• Exercise instructions
Give again every line from the one with "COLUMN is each" through the last line of the data, exactly, and leave out the lines before it.
# # #
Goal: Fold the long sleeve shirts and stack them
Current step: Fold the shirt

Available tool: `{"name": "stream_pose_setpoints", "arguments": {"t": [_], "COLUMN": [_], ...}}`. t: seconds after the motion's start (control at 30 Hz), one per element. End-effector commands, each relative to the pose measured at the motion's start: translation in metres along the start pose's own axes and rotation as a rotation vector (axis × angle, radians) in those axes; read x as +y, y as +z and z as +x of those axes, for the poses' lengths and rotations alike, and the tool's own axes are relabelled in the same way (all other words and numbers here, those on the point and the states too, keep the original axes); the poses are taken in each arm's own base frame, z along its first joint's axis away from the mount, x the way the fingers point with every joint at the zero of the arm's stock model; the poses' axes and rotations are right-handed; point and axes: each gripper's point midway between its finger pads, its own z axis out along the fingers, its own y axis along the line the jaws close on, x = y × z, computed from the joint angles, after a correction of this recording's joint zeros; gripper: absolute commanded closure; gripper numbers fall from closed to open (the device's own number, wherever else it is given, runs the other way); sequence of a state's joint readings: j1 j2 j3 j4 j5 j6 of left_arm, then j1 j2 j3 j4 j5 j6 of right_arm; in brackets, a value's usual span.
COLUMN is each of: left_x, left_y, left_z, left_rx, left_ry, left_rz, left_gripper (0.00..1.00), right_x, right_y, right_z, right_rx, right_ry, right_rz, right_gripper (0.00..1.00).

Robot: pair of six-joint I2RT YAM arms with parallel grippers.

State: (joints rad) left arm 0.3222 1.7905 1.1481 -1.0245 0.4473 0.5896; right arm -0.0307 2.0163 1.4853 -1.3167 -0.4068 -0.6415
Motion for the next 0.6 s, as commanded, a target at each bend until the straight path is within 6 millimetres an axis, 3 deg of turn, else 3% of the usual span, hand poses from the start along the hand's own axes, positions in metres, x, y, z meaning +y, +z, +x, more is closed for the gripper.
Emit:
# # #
• Result below
COLUMN is each of: left_x, left_y, left_z, left_rx, left_ry, left_rz, left_gripper (0.00..1.00), right_x, right_y, right_z, right_rx, right_ry, right_rz, right_gripper (0.00..1.00).

Robot: pair of six-joint I2RT YAM arms with parallel grippers.

State: (joints rad) left arm 0.3222 1.7905 1.1481 -1.0245 0.4473 0.5896; right arm -0.0307 2.0163 1.4853 -1.3167 -0.4068 -0.6415
Motion for the next 0.6 s, as commanded, a target at each bend until the straight path is within 6 millimetres an axis, 3 deg of turn, else 3% of the usual span, hand poses from the start along the hand's own axes, positions in metres, x, y, z meaning +y, +z, +x, more is closed for the gripper.
Emit:

Nothing else remains for the exercise.